[Problem statement]: Find the string "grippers" in the material. Copy every line that has it.

--- Data below Enclosed Below ---

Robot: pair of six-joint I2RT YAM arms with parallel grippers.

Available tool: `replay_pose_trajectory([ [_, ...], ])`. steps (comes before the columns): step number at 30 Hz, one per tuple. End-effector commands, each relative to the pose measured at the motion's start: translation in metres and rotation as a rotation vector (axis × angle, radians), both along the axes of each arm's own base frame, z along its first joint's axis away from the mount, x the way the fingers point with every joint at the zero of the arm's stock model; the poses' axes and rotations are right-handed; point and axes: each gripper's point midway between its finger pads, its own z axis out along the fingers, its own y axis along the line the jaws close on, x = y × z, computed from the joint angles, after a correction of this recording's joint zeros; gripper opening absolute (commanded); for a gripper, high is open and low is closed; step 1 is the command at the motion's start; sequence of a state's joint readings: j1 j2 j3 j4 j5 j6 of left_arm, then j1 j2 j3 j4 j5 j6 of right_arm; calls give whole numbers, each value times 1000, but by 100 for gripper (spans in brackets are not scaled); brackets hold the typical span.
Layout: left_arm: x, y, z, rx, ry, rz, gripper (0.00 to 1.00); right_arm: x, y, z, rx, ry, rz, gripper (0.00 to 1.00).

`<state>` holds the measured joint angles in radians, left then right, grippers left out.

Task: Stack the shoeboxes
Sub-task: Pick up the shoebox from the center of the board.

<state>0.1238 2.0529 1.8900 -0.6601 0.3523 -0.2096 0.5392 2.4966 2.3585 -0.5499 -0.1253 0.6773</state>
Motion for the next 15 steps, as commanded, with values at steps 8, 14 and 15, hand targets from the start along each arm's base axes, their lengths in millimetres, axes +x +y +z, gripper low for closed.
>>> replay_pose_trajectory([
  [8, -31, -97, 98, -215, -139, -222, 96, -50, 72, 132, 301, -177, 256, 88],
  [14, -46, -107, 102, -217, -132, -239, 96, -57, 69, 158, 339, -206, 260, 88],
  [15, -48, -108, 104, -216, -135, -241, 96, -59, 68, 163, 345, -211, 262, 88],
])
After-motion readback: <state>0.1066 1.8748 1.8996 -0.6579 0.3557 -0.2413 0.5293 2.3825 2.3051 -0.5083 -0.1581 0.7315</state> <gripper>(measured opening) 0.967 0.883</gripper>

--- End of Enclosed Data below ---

[Answer section]:
Robot: pair of six-joint I2RT YAM arms with parallel grippers.
`<state>` holds the measured joint angles in radians, left then right, grippers left out.

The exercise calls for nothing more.